§ Given material
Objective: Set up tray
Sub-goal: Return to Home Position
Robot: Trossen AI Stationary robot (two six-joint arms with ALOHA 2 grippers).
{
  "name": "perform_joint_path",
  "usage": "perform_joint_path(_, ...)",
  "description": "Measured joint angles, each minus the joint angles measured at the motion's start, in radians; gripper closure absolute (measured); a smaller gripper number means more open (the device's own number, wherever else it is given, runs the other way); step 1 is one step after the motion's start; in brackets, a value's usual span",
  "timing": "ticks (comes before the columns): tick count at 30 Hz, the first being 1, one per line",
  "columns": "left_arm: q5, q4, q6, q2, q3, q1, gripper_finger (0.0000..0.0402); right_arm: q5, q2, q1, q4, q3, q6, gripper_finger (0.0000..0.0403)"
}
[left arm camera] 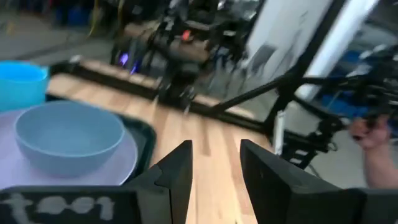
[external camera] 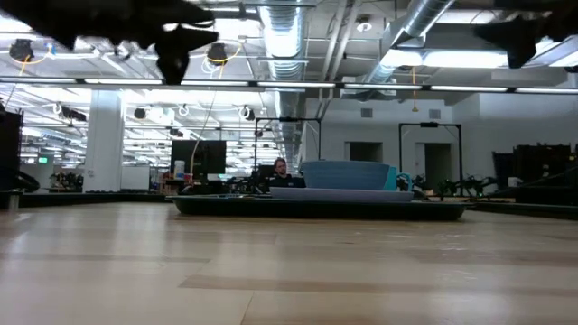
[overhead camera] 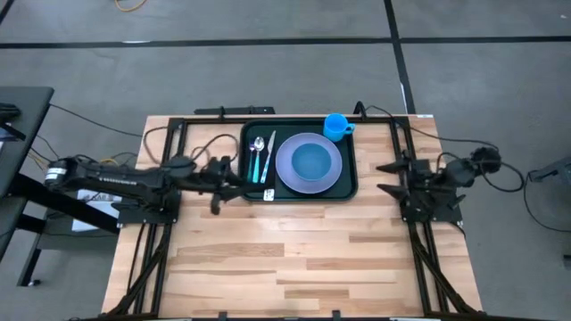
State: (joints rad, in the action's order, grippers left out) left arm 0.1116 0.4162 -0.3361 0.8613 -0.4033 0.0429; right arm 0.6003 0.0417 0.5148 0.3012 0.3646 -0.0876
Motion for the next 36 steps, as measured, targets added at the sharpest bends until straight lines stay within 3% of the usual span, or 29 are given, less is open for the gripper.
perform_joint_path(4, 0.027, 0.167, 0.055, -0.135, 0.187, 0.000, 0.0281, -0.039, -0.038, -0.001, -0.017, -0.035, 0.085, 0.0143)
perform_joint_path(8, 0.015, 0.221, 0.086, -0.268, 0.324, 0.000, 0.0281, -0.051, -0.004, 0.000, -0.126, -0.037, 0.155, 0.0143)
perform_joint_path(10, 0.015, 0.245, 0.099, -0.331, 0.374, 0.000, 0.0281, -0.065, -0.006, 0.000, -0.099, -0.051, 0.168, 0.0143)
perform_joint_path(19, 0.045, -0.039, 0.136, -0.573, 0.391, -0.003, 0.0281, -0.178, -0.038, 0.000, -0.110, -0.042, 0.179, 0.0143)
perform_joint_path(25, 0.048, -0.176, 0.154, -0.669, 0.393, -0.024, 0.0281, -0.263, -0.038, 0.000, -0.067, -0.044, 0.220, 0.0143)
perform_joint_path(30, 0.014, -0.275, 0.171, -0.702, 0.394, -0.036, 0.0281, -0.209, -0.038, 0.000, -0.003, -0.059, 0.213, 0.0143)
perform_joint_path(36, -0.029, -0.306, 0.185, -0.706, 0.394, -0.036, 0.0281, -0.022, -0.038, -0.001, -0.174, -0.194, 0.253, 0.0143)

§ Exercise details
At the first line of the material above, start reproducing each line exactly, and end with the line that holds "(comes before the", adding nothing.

§ Output of the task
Objective: Set up tray
Sub-goal: Return to Home Position
Robot: Trossen AI Stationary robot (two six-joint arms with ALOHA 2 grippers).
{
  "name": "perform_joint_path",
  "usage": "perform_joint_path(_, ...)",
  "description": "Measured joint angles, each minus the joint angles measured at the motion's start, in radians; gripper closure absolute (measured); a smaller gripper number means more open (the device's own number, wherever else it is given, runs the other way); step 1 is one step after the motion's start; in brackets, a value's usual span",
  "timing": "ticks (comes before the columns): tick count at 30 Hz, the first being 1, one per line",

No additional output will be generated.